在 2025/10/20 21:58, Lukas Wunner 写道:
On Mon, Oct 20, 2025 at 09:09:41PM +0800, Shuai Xue wrote:
??? 2025/10/20 18:17, Lukas Wunner ??????:
On Wed, Oct 15, 2025 at 10:41:58AM +0800, Shuai Xue wrote:
Replace the manual checks for native AER control with the
pcie_aer_is_native() helper, which provides a more robust way
to determine if we have native control of AER.
Why is it more robust?
IMHO, the pcie_aer_is_native() helper is more robust because it includes
additional safety checks that the manual approach lacks:
[...]
Specifically, it performs a sanity check for dev->aer_cap before
evaluating native AER control.
I'm under the impression that aer_cap must be set, otherwise the
error wouldn't have been reported and we wouldn't be in this code path?

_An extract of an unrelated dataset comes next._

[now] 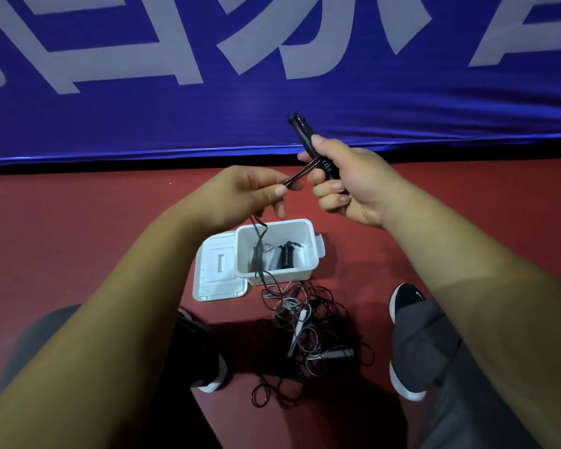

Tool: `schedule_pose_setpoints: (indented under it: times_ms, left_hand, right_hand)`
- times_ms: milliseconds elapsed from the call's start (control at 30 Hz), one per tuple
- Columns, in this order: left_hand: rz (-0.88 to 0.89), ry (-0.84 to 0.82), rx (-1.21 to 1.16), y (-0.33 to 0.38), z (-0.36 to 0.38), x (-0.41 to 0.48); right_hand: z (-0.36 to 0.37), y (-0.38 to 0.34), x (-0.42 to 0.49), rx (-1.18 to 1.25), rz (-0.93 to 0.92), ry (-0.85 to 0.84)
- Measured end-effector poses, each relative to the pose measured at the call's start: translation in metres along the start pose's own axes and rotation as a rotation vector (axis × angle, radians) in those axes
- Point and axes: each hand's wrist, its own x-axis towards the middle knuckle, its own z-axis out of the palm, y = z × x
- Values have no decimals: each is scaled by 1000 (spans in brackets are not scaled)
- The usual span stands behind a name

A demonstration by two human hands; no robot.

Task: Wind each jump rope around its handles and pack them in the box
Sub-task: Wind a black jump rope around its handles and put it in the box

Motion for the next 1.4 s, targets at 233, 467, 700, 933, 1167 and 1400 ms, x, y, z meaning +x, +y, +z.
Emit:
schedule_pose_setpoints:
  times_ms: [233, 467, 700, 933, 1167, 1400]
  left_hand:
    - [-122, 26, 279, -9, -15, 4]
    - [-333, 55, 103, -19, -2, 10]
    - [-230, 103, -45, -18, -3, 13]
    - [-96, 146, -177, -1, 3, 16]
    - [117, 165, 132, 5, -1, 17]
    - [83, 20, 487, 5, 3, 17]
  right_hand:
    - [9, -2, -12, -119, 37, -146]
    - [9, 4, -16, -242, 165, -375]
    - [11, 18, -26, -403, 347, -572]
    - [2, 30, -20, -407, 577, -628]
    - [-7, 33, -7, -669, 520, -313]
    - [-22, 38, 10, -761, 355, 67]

If we can end up in this code path without aer_cap set, your patch
would regress devices which are not AER-capable because it would
now skip clearing of errors in the Device Status register via
pcie_clear_device_status().
Hi Lukas,
You raise an excellent point about the potential regression.
The origin code is:
if (host->native_aer || pcie_ports_native) {
pcie_clear_device_status(bridge);
pci_aer_clear_nonfatal_status(bridge);
}
This code clears both the PCIe Device Status register and AER status
registers when in native AER mode.
pcie_clear_device_status() is renamed from
pci_aer_clear_device_status(). Does it intends to clear only AER error
status?
- BIT 0: Correctable Error Detected
- BIT 1: Non-Fatal Error Detected
- BIT 2: Fatal Error Detected
- BIT 3: Unsupported Request Detected
From PCIe spec, BIT 0-2 are logged for functions supporting Advanced
Error Handling.
I am not sure if we should clear BIT 3, and also BIT 6 (Emergency Power
Reduction Detected) and in case a AER error.
Thanks,
Lukas
Thanks.
Shuai